Solid historical evidence connecting to Cleopatra's death, as with much of her biography, is thin. Those who put
together the most comprehensive accounts of her life, especially the Roman writer Plutarch, lived generations
after her death. Poets, playwrights and filmmakers later on drew on these sources to construct Cleopatra into a
practically mythical figure, specified largely by her powers of seduction and her relationships with 2 Roman
leaders, Julius Caesar and Mark Antony.

Such fictionalized accounts of her life, and her unfortunate demise, developed the popular picture of Cleopatra as
the lovely, doomed lead character in among history's most famous romantic dramas. Behind that image, however,
was a real-life queen, who, regardless of her appearances, was certainly a powerful leader-- and one of the most
effective members of a Greek dynasty that controlled Egypt for more than three centuries.

What We Know About Cleopatra's Death

After Roman forces crushed the Egyptian army in the Fight of Actium, Antony and Cleopatra pulled away to
Alexandria, where they watched as their former allies and advocates defected to Octavian's side.
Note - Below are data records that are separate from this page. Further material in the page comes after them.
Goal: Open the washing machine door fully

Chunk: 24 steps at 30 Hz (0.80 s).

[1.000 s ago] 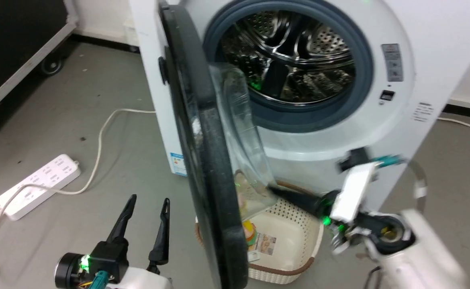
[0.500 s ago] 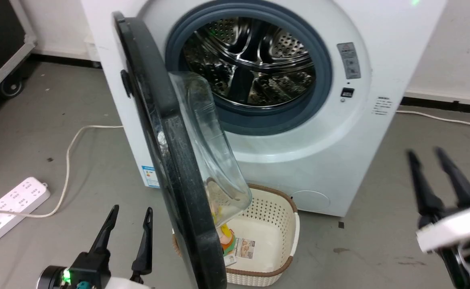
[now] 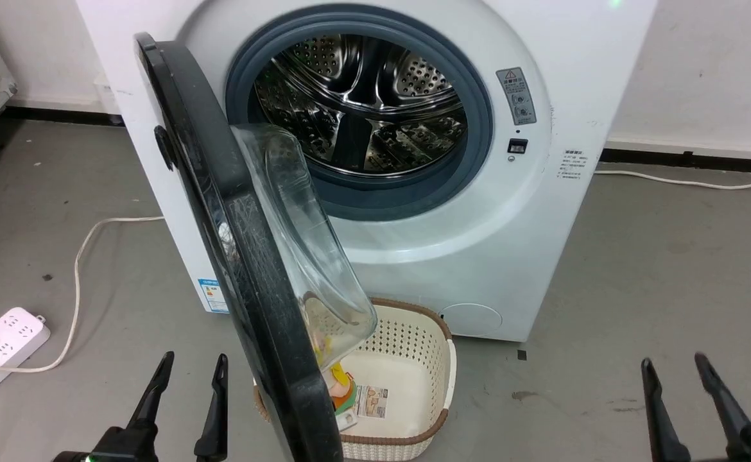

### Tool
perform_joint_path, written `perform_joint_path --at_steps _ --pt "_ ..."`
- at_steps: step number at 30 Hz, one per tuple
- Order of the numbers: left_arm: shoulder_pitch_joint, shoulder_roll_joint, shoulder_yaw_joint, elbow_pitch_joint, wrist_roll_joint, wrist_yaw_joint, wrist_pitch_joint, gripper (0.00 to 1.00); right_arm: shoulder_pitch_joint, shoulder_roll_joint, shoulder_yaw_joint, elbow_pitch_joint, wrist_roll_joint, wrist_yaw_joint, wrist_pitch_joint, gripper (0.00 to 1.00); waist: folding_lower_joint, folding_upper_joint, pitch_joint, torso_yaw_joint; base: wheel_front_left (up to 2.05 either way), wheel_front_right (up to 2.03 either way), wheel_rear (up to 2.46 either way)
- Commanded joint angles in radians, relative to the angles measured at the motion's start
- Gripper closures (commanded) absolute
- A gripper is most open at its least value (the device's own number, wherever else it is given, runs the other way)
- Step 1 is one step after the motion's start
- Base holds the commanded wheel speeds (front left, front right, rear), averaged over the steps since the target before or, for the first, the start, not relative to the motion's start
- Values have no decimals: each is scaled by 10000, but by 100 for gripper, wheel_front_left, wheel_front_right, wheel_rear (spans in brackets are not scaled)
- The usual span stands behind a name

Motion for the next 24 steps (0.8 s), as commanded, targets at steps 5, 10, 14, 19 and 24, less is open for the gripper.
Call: perform_joint_path --at_steps 5,10,14,19,24 --pt "194 -86 100 -184 -54 -88 -55 0 423 81 -82 105 280 8 -107 0 1 0 -6 9 0 0 0" --pt "223 -167 109 -313 -45 -172 -55 100 492 85 12 140 362 8 -113 0 1 0 -15 63 0 0 0" --pt "12 -316 419 -934 -175 -115 -55 100 396 85 18 115 369 8 -114 0 1 0 -22 129 0 0 0" --pt "-578 -542 1017 -2518 -352 64 -55 100 311 86 -20 46 382 8 -115 0 1 0 -45 237 0 0 0" --pt "-1405 -653 1255 -4259 -347 81 -55 100 281 86 -46 30 426 8 -115 0 1 0 -73 315 0 0 0"
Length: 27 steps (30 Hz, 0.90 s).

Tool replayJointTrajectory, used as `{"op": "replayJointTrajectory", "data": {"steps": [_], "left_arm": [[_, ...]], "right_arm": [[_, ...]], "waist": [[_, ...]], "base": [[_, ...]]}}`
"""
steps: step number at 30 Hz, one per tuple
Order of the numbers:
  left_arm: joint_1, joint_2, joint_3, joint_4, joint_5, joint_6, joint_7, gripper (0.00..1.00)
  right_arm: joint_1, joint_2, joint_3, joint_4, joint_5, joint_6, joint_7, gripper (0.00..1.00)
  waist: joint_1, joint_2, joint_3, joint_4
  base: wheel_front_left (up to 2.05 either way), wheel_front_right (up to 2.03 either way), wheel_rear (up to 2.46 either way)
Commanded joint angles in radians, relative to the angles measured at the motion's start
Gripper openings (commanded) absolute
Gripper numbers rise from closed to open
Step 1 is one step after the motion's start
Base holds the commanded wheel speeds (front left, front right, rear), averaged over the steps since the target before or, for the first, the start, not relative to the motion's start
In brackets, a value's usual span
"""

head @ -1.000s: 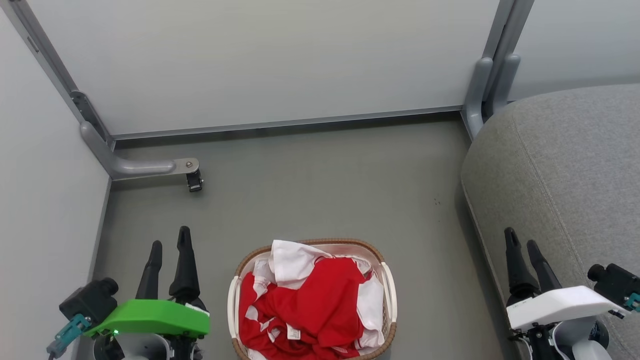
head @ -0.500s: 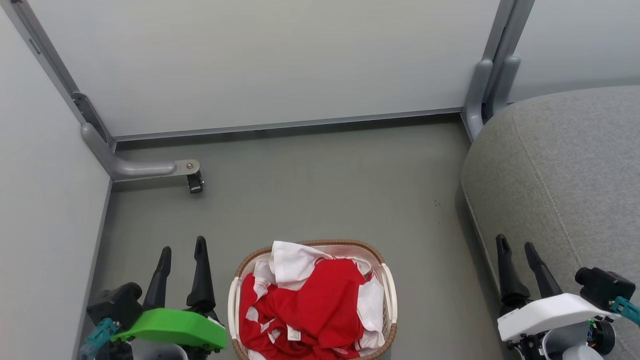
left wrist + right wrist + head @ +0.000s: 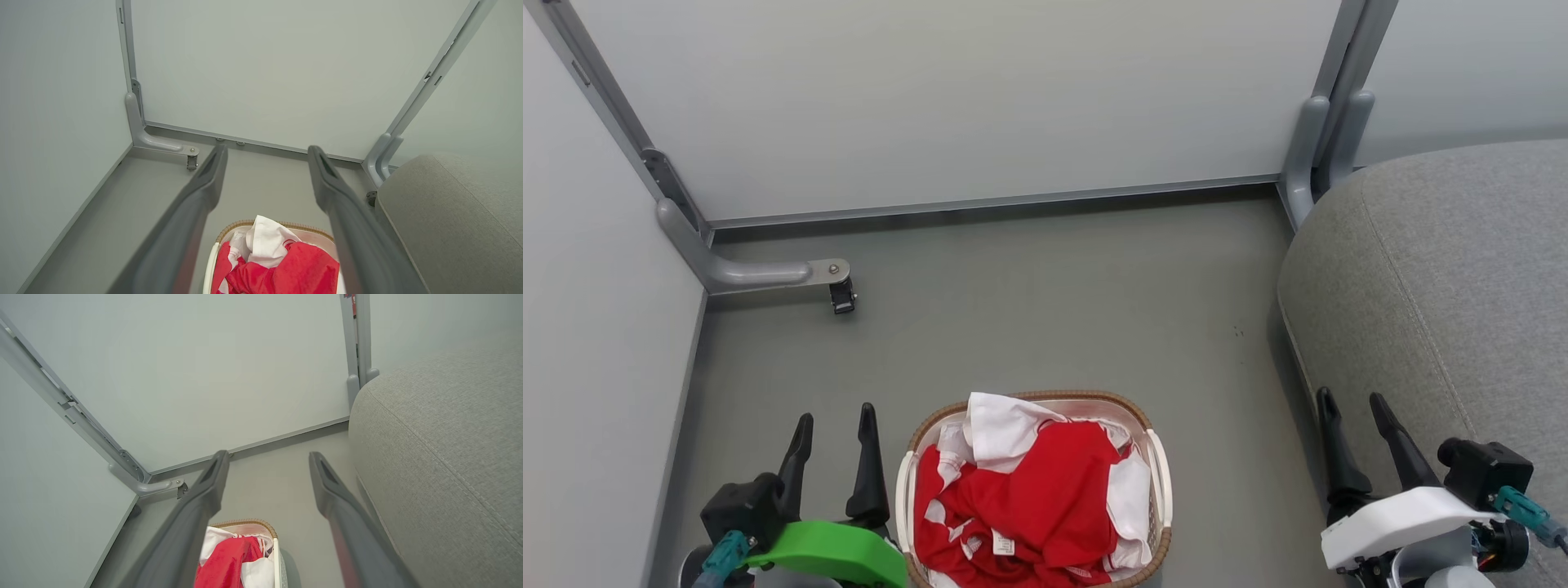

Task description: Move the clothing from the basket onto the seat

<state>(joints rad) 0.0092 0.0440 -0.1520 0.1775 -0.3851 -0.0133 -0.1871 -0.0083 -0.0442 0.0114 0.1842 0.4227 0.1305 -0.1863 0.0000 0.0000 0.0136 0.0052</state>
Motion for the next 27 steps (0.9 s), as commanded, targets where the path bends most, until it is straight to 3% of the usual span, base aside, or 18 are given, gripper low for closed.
{"op": "replayJointTrajectory", "data": {"steps": [1, 27], "left_arm": [[0.006, 0.007, -0.003, -0.001, 0.025, 0.004, -0.011, 1.00], [0.025, 0.009, -0.018, 0.046, 0.164, 0.016, -0.063, 1.00]], "right_arm": [[0.009, -0.006, 0.003, -0.003, -0.029, 0.000, -0.011, 1.00], [0.022, -0.008, 0.019, -0.001, -0.229, 0.000, -0.062, 1.00]], "waist": [[0.0000, 0.0000, 0.000, 0.000], [0.0000, 0.0000, 0.001, 0.002]], "base": [[0.00, 0.00, 0.00], [0.00, 0.00, 0.00]]}}
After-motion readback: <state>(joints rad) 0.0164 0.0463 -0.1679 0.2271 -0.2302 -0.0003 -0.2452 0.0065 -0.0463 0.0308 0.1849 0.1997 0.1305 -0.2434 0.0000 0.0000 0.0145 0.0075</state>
As Stacy Schiff
composed in her 2010 bio of Cleopatra, the couple liquified their debaucherous "Society of Inimitable Livers" and
founded a brand-new one, "Buddies to the Death." Cleopatra had a two-story mausoleum rapidly constructed on
her palace premises, next to a temple devoted to her alter ego, the goddess Isis.

By the how did cleopatra die end of July in 30 B.C., Octavian's forces had actually reached Alexandria, and
Cleopatra pulled away to her mausoleum. Hearing a report that she had passed away, Antony stabbed himself
with his own sword. His males carried him to Cleopatra, and he passed away in her arms. According to Plutarch, a
member of Octavian's staff covertly cautioned Cleopatra on August 9 that the general was planning to leave for
Rome in a couple of days, and take Cleopatra and her kids with him. The following day, Cleopatra shut herself
away in the mausoleum with two maidservants, Iras and Charmion, and sent out a note to Octavian, who was by
then staying in Alexandria, likely in the queen's palace.

Upon opening Cleopatra's note, which asked that she be buried at Antony's side, Octavian instantly sent his men
to investigate. When they broke down the mausoleum door, they discovered Cleopatra lying lifeless on a golden
couch, her 2 servants dead and passing away beside her. She was 39 years of ages at the time she died, and had
ruled Egypt for more than 20 years.

The Snake Bite Theory

According to the most extensively duplicated theory of Cleopatra's death, she died from a venomous snake bite,
caused either by an asp (a little viper) or an Egyptian cobra. Hers would have been a particularly poetic suicide:
The asp was a symbol of royalty to the Egyptians, while the cobra was connected with Cleopatra's favorite
goddess, Isis.

There are numerous problems with this theory, according to modern Egyptologists. For something, cobras were
normally a minimum of 5 feet long, and might grow up to 8 feet; much too large to smuggle into Cleopatra's
mausoleum in a basket of figs, as the story goes. In addition, not all snake bites are deadly, and those that are kill
their victims slowly and painfully, making it difficult to think a snake was able to eliminate Cleopatra and her two
housemaids in the short time it considered Octavian to get her note and send his guards.
If Cleopatra did poison herself to death, Schiff and others argue, it's more likely she drank a lethal herbal mixture,
or used a harmful lotion, as one ancient historian, Strabo, suggested. Either of these would have eliminated her
(and her servants) faster and efficiently than a snake bite. In 2010, the German historian Christoph Schaefer
suggested that Cleopatra might have consumed a deadly mix of hemlock, wolfsbane and opium, based on his
research studies of ancient files and his deal with a toxicologist.